======== EXERCISE DATA

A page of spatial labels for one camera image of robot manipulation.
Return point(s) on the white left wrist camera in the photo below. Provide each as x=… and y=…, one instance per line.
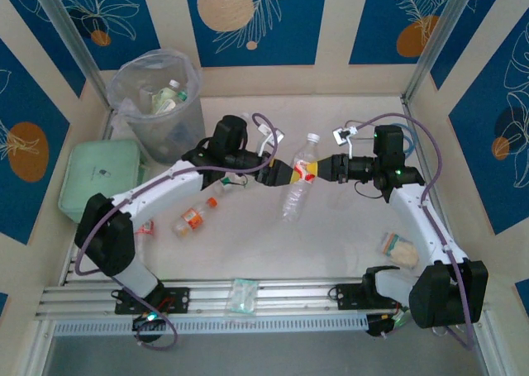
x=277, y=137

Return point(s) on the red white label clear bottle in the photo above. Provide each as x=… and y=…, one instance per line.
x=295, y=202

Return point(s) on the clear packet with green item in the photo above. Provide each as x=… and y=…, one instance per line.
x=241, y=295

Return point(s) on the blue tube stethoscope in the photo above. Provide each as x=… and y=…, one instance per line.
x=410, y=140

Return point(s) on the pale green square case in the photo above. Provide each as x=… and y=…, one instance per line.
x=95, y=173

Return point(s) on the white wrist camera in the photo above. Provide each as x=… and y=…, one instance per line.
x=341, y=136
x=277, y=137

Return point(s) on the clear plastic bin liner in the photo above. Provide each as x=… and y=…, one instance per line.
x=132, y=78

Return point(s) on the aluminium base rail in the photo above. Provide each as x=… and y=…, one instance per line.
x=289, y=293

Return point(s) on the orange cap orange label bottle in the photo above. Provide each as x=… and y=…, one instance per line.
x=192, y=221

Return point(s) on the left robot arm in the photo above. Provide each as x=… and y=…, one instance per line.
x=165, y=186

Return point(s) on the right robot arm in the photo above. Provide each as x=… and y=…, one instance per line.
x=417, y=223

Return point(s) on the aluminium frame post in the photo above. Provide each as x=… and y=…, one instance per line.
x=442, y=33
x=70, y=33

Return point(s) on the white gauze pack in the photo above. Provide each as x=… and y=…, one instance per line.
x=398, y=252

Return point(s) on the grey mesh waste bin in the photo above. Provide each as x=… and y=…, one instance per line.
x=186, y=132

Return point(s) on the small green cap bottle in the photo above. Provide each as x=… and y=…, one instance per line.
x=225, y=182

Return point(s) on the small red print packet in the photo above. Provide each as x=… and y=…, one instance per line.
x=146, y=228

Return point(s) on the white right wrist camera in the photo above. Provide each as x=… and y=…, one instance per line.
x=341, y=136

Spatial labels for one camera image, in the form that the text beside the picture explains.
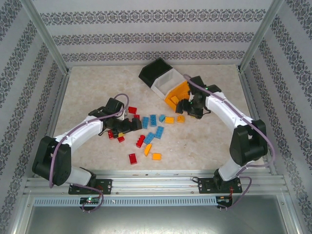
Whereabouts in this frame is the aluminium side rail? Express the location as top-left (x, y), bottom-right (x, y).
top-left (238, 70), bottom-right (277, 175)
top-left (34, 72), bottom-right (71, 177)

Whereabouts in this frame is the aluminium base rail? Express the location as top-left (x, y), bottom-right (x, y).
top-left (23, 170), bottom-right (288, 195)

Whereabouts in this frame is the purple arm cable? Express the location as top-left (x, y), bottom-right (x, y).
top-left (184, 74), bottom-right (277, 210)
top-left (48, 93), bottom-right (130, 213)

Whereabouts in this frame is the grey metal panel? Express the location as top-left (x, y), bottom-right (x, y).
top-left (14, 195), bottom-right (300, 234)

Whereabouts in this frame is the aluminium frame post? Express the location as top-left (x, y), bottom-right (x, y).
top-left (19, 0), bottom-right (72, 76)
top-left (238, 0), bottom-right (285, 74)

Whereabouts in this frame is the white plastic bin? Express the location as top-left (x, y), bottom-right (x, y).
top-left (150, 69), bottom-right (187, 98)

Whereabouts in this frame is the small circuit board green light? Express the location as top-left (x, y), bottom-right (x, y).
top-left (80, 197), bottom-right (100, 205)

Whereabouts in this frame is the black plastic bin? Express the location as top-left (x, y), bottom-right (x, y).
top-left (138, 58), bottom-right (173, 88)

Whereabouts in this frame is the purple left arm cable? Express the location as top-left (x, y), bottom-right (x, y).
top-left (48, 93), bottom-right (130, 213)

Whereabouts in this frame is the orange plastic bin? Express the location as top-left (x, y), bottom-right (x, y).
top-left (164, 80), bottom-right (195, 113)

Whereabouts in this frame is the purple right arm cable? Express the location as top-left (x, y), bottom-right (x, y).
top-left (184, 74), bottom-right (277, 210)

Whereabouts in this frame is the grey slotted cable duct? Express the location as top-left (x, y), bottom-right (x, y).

================
======== EXERCISE DATA

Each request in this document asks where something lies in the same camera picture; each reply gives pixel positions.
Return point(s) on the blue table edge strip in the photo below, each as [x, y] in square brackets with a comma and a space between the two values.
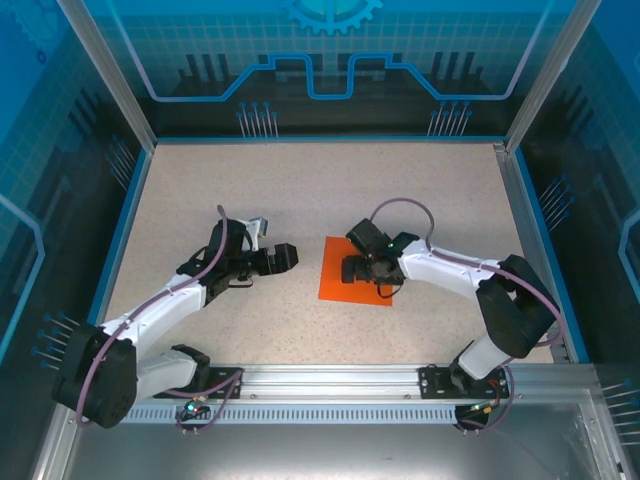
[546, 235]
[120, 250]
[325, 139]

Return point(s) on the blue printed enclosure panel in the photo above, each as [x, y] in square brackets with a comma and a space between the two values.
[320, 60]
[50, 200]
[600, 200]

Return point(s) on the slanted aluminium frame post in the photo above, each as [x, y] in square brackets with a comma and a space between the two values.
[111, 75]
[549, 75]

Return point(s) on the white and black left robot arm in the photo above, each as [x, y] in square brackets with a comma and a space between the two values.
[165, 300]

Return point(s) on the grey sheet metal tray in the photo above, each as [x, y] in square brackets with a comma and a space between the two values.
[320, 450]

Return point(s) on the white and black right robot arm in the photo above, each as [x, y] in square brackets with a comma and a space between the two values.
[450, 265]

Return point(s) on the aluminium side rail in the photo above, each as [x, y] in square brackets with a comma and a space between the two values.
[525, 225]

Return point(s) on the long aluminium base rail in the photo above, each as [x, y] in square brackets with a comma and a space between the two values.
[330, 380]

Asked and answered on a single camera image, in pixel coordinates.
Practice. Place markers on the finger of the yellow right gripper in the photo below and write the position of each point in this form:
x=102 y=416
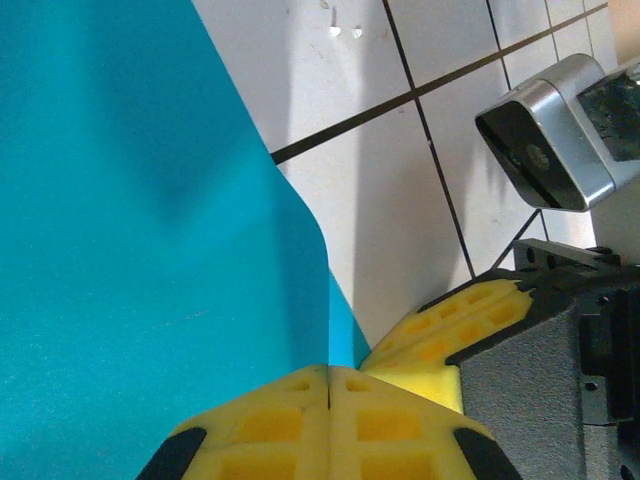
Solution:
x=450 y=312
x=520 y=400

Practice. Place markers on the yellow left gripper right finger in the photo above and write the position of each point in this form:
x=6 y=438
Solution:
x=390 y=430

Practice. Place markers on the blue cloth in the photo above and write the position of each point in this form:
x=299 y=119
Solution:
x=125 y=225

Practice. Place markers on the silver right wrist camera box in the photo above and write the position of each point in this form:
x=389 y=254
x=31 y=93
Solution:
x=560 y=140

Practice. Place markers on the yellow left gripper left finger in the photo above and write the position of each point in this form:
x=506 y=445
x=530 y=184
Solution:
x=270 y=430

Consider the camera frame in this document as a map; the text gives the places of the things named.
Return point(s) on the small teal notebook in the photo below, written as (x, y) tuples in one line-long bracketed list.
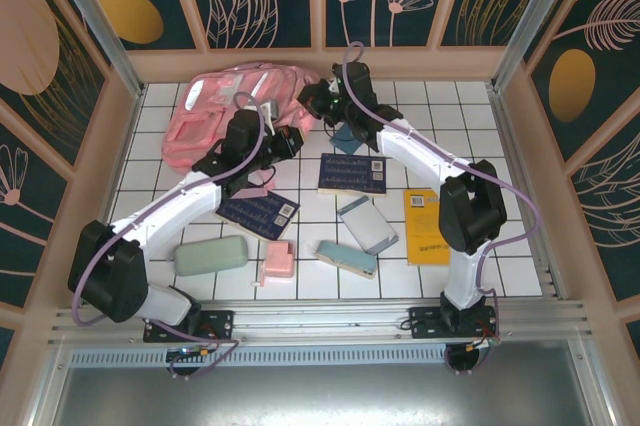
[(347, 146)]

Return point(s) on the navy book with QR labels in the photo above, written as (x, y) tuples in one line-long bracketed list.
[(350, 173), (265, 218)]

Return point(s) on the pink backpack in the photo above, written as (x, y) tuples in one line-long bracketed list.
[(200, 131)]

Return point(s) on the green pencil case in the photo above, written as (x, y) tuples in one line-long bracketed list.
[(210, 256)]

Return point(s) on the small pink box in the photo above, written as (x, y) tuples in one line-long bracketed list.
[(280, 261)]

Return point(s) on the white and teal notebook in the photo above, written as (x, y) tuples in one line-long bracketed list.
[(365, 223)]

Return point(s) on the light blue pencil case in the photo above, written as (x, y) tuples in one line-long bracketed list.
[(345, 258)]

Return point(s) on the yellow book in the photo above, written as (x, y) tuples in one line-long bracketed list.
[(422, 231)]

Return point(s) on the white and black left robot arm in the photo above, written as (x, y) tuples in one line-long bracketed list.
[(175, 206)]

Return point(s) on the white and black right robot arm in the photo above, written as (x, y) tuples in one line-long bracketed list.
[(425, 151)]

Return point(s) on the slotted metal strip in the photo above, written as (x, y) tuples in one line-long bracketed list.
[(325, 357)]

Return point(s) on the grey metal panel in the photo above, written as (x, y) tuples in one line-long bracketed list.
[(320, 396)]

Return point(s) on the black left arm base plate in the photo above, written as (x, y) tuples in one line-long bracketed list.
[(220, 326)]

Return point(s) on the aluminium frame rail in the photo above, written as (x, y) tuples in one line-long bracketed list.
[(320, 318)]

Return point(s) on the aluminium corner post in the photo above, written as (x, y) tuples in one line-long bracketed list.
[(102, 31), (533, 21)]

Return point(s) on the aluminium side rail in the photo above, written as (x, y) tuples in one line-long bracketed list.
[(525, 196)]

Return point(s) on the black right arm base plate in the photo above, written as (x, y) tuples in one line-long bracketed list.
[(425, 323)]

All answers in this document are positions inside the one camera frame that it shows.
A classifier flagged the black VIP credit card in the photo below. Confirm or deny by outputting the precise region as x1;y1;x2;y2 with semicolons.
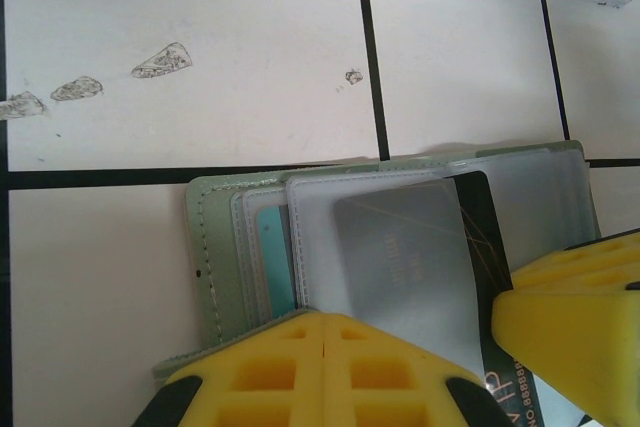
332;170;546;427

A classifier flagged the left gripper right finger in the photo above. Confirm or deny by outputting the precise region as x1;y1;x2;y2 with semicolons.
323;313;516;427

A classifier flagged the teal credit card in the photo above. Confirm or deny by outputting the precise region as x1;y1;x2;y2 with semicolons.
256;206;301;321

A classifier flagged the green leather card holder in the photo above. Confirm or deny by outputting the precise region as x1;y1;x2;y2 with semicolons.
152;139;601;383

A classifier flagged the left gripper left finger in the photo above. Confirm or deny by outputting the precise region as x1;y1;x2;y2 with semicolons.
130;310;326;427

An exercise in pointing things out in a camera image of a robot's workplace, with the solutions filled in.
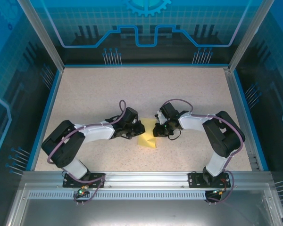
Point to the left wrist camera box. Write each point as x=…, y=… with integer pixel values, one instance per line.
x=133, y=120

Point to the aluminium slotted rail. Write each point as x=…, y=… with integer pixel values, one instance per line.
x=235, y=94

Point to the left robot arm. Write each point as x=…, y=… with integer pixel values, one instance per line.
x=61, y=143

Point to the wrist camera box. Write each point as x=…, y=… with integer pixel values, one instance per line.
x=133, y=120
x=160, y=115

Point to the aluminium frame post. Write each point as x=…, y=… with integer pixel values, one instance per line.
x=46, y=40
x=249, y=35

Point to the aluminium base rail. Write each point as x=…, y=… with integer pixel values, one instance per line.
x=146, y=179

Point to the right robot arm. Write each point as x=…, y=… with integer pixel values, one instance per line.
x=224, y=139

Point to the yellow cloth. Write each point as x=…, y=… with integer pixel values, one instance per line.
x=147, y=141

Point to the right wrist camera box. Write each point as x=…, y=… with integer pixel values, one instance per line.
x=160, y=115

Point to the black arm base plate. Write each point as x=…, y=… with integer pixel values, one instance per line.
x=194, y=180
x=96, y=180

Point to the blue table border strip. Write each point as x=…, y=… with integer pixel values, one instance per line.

================

WHAT TO WORK ON
Lines that contain "image" should be pulled from the entries above and reported.

TASK ANSWER
A page of spatial labels for one camera image of robot manipulation.
Spatial labels for one camera image, in the form that the text beside the picture explains.
Asked and answered on a single camera image, in pixel coordinates.
An exercise in pointing things out in a camera image of a robot's workplace, with the solutions filled in.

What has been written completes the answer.